(743.15) The ErbB3 Receptor Restricts Bmi1 to Regulate Paneth Cells

Poster Board Number: E342

Stephanie King (The Saban Research Institute, Childrens Hospital, The Saban Research Institute, Childrens Hospital), Jonathan Hsieh (The Saban Research Institute, Childrens Hospital, The Saban Research Institute, Childrens Hospital), Dana Almohazey (Imam Abdulrahman Bin Faisal University), Mark Frey (The Saban Research Institute, Childrens Hospital, The Saban Research Institute, Childrens Hospital)

ErbB3 is a RTK family member known to regulate proliferation and growth in the intestinal epithelium. Previous work by our lab determined that targeted Erbb3 deletion from the intestinal epithelium resulted in precocious Paneth cell development and an expanded population in mice. This was associated with increased expression of intestinal stem cell (ISC) markers. Conversely, ileal enteroids treated with the ErbB3 ligand neuregulin (NRG)-1β had significantly reduced expression of ISC markers, including Lgr5 and Bmi1. These data suggest that ErbB3 restricts secretory cell differentiation and stemness in the intestinal crypt. However, the underlying mechanisms are largely unknown. BMI1 is a proto-oncogene and member of the PRC complex. Bmi1+ intestinal epithelial cells represent a slow-cycling ISC population that can regenerate the epithelium following injury and loss of Lgr5+ ISCs. Recent evidence determined that Bmi1+ ISCs are enriched in enteroendocrine markers and can give rise to goblet cells, suggesting BMI1 may be critical for differentiation of secretory lineages. We hypothesized that ErbB3 restricts secretory cell differentiation through regulation of BMI1.

Aims: To define ErbB3-dependent regulation of Bmi1 and determine if ErbB3 restriction of Paneth cell development and differentiation is through suppression of Bmi1.

Methods: Mucosal scrapings were collected from Vil-Cre;Erbb3flox/flox mice and Erbb3flox/flox littermate controls for protein and gene expression analysis. Ileal enteroids and HT-29 colorectal adenocarcinoma cells were treated with vehicle DMSO, the PI3K inhibitor LY294002 (10 μM), the MEK inhibitor U0126 (5 μM), the BMI1 inhibitor PTC-209 (1 μM), and/or recombinant NRG-1β (10 ng/mL). Enteroids and cell monolayers were harvested and prepared for gene expression analysis. RT-qPCR for Bmi1 and Lyz1 was performed relative to Hprt as a loading control. Statistical analysis by one-way ANOVA was conducted using Prism 9.
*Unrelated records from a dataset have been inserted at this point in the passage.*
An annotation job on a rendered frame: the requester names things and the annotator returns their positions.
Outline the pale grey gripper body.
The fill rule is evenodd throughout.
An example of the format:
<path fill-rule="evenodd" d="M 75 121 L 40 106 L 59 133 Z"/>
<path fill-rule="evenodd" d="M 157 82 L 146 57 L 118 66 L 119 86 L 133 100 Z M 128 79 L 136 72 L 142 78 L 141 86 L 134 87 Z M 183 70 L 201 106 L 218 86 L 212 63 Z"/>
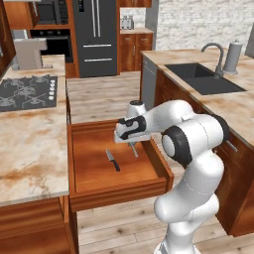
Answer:
<path fill-rule="evenodd" d="M 115 143 L 139 143 L 143 141 L 149 141 L 151 139 L 151 134 L 146 134 L 142 136 L 133 136 L 127 139 L 122 139 L 117 135 L 116 130 L 114 130 L 114 142 Z"/>

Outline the open wooden drawer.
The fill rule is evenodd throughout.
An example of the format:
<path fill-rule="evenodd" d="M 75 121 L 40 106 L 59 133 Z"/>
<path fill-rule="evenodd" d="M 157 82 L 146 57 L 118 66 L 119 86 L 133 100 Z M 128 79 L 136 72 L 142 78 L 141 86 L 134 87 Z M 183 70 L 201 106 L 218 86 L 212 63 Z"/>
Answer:
<path fill-rule="evenodd" d="M 156 196 L 173 187 L 174 174 L 154 140 L 114 142 L 114 120 L 69 124 L 69 199 L 72 211 Z M 108 149 L 120 172 L 106 155 Z"/>

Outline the wooden counter cupboards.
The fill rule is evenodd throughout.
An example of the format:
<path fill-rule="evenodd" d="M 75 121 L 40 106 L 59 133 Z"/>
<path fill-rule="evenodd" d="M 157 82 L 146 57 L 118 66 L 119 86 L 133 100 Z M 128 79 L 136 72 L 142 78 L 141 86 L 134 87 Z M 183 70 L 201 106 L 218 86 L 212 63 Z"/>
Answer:
<path fill-rule="evenodd" d="M 79 254 L 69 197 L 0 207 L 0 254 Z"/>

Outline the grey dishwasher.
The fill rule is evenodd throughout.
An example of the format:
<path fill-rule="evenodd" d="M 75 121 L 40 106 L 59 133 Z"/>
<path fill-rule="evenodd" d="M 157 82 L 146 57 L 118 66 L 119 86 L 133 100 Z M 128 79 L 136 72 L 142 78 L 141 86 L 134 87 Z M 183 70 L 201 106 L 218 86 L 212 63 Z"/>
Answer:
<path fill-rule="evenodd" d="M 142 101 L 144 102 L 147 110 L 154 107 L 156 80 L 156 65 L 147 57 L 143 57 Z"/>

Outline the wooden base cupboards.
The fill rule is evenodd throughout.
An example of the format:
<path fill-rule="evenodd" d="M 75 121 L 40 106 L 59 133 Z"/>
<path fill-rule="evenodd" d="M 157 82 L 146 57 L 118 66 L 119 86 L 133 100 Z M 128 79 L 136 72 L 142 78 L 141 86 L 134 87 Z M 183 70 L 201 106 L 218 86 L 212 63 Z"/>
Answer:
<path fill-rule="evenodd" d="M 134 33 L 120 35 L 120 71 L 138 71 L 141 69 L 141 52 L 152 49 L 152 33 Z"/>

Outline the dark grey sink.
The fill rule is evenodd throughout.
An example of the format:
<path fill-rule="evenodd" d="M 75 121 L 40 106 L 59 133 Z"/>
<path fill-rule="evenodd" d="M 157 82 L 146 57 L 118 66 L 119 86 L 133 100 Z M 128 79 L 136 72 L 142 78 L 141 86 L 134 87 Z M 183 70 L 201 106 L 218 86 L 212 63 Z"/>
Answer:
<path fill-rule="evenodd" d="M 215 78 L 214 72 L 200 63 L 166 64 L 166 68 L 201 95 L 244 91 L 244 88 L 224 77 Z"/>

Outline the dark grey fridge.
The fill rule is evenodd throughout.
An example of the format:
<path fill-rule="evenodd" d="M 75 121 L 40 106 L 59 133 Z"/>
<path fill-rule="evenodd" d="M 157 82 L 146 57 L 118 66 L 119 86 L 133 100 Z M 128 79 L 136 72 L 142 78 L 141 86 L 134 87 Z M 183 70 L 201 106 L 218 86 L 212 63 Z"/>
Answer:
<path fill-rule="evenodd" d="M 72 0 L 79 76 L 117 74 L 116 0 Z"/>

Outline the grey curved tap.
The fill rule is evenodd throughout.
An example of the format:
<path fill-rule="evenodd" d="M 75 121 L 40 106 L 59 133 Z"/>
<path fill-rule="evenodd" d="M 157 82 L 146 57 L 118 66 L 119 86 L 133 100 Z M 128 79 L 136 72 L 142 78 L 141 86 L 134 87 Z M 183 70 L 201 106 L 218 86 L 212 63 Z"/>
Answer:
<path fill-rule="evenodd" d="M 208 47 L 217 47 L 220 50 L 218 64 L 215 68 L 215 73 L 214 73 L 214 78 L 215 79 L 220 79 L 220 78 L 223 77 L 222 60 L 223 60 L 223 57 L 224 57 L 224 49 L 223 49 L 222 45 L 220 45 L 218 43 L 207 43 L 206 45 L 204 45 L 201 48 L 200 51 L 203 53 Z"/>

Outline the silver toaster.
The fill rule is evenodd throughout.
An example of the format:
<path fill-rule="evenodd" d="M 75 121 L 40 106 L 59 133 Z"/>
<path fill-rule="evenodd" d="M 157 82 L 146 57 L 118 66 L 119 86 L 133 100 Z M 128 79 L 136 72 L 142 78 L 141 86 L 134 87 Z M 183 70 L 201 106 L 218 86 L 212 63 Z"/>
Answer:
<path fill-rule="evenodd" d="M 134 20 L 133 16 L 124 16 L 120 19 L 120 28 L 122 30 L 133 30 L 134 29 Z"/>

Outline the wooden island cupboards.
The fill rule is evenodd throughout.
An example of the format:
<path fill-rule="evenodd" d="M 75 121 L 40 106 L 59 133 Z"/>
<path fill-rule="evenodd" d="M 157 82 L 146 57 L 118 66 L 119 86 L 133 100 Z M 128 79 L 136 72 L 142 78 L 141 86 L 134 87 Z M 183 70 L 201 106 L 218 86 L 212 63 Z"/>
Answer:
<path fill-rule="evenodd" d="M 170 99 L 186 100 L 196 113 L 210 113 L 184 88 L 175 84 L 162 70 L 157 70 L 155 105 Z M 222 159 L 225 170 L 216 190 L 220 209 L 216 217 L 227 234 L 234 237 L 254 232 L 254 148 L 230 131 L 229 142 L 214 149 Z"/>

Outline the black gas hob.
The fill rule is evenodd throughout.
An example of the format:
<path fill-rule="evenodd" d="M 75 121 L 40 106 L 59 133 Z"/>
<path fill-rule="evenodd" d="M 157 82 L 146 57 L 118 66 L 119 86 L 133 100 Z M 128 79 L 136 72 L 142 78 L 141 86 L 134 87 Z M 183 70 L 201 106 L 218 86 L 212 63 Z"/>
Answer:
<path fill-rule="evenodd" d="M 49 74 L 6 78 L 0 84 L 0 112 L 57 106 L 58 78 Z"/>

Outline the black built-in oven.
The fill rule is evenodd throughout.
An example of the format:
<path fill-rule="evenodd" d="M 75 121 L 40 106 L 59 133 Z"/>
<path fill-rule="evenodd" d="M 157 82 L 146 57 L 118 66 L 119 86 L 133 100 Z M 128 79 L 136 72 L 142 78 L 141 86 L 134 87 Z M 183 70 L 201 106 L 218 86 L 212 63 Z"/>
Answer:
<path fill-rule="evenodd" d="M 60 30 L 31 30 L 31 38 L 45 38 L 47 49 L 42 51 L 43 56 L 64 55 L 67 63 L 73 62 L 69 29 Z"/>

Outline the white paper towel roll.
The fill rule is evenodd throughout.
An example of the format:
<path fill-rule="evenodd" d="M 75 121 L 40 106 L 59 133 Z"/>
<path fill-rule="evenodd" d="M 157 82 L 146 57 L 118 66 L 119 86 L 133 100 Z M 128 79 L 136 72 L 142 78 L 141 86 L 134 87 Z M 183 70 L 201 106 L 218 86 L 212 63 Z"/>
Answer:
<path fill-rule="evenodd" d="M 226 74 L 237 74 L 238 71 L 236 70 L 238 61 L 240 58 L 241 50 L 243 44 L 240 43 L 238 40 L 229 44 L 229 49 L 227 52 L 226 61 L 223 67 L 223 72 Z"/>

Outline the pale grey countertop appliance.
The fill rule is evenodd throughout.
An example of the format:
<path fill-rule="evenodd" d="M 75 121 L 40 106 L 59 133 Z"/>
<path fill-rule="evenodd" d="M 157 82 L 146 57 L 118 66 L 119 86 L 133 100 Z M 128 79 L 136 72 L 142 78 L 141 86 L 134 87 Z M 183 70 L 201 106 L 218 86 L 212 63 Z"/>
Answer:
<path fill-rule="evenodd" d="M 48 48 L 44 38 L 15 39 L 14 46 L 20 70 L 43 68 L 41 51 Z"/>

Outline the black microwave oven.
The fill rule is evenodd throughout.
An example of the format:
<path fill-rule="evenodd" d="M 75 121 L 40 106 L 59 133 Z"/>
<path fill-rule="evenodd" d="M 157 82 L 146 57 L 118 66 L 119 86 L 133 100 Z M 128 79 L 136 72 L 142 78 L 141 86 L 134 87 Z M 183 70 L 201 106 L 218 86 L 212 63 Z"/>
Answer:
<path fill-rule="evenodd" d="M 64 25 L 68 23 L 65 0 L 42 0 L 37 7 L 40 24 Z"/>

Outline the wooden cupboard beside microwave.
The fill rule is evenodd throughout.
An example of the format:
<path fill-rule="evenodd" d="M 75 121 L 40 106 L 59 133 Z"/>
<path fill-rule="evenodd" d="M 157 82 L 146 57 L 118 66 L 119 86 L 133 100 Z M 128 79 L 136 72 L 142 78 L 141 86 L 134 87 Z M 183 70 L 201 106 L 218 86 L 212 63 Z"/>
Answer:
<path fill-rule="evenodd" d="M 12 30 L 30 30 L 39 22 L 38 4 L 27 1 L 4 1 L 8 22 Z"/>

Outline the black-handled kitchen knife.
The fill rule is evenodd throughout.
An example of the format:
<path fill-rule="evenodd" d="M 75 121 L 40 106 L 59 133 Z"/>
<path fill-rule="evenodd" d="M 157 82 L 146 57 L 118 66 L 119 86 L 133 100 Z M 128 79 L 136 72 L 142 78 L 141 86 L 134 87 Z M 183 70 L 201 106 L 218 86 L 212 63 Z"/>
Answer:
<path fill-rule="evenodd" d="M 120 172 L 120 167 L 118 166 L 118 164 L 115 161 L 114 157 L 112 156 L 111 152 L 108 149 L 106 149 L 105 151 L 106 151 L 106 155 L 107 155 L 108 160 L 114 165 L 115 170 L 117 172 Z"/>

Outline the wooden wall cupboards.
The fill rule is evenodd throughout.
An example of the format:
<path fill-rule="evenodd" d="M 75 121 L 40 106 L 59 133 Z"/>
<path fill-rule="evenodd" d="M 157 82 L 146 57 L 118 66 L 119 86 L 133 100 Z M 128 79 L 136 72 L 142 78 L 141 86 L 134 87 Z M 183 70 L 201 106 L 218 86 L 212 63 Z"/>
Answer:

Results: Consistent with previous data, BMI1 protein and gene expression were significantly increased in small and large intestinal mucosal scrapings from Vil-Cre;Erbb3flox/flox mice versus littermate controls. To determine if Bmi1 expression is sensitive to PI3K/Akt or MAPK signaling downstream of ErbB3, HT-29 cells were treated with inhibitors followed by NRG-1β after 1 hour, then harvested 24 hours later. PI3K and MAPK inhibition significantly increased Bmi1 expression. NRG-1β treatment was able to overcome MAPK inhibition to reduce BMI1 expression. Similarly, in ileal enteroids, PI3K and MAPK blockade increased Bmi1 expression and NRG-1β treatment reversed this effect. To determine whether BMI1 regulates expression of the Paneth cell marker LYZ1, HT-29 cells were treated with the BMI1 inhibitor PTC-209. BMI1 inhibition decreased LYZ1 expression.

Conclusions: Our data demonstrate that ErbB3 regulates Bmi1 expression through PI3K/Akt and MAPK signaling in both human and mouse intestinal cells. Furthermore, BMI1 activity promotes LYZ1 expression. Together, these results support our hypothesis that ErbB3 regulates secretory cell differentiation through BMI1 in the intestinal epithelium.

Funding: NIH 2R01 DK095004 to MRF, TSRI Research Career Development Fellowship to SJK.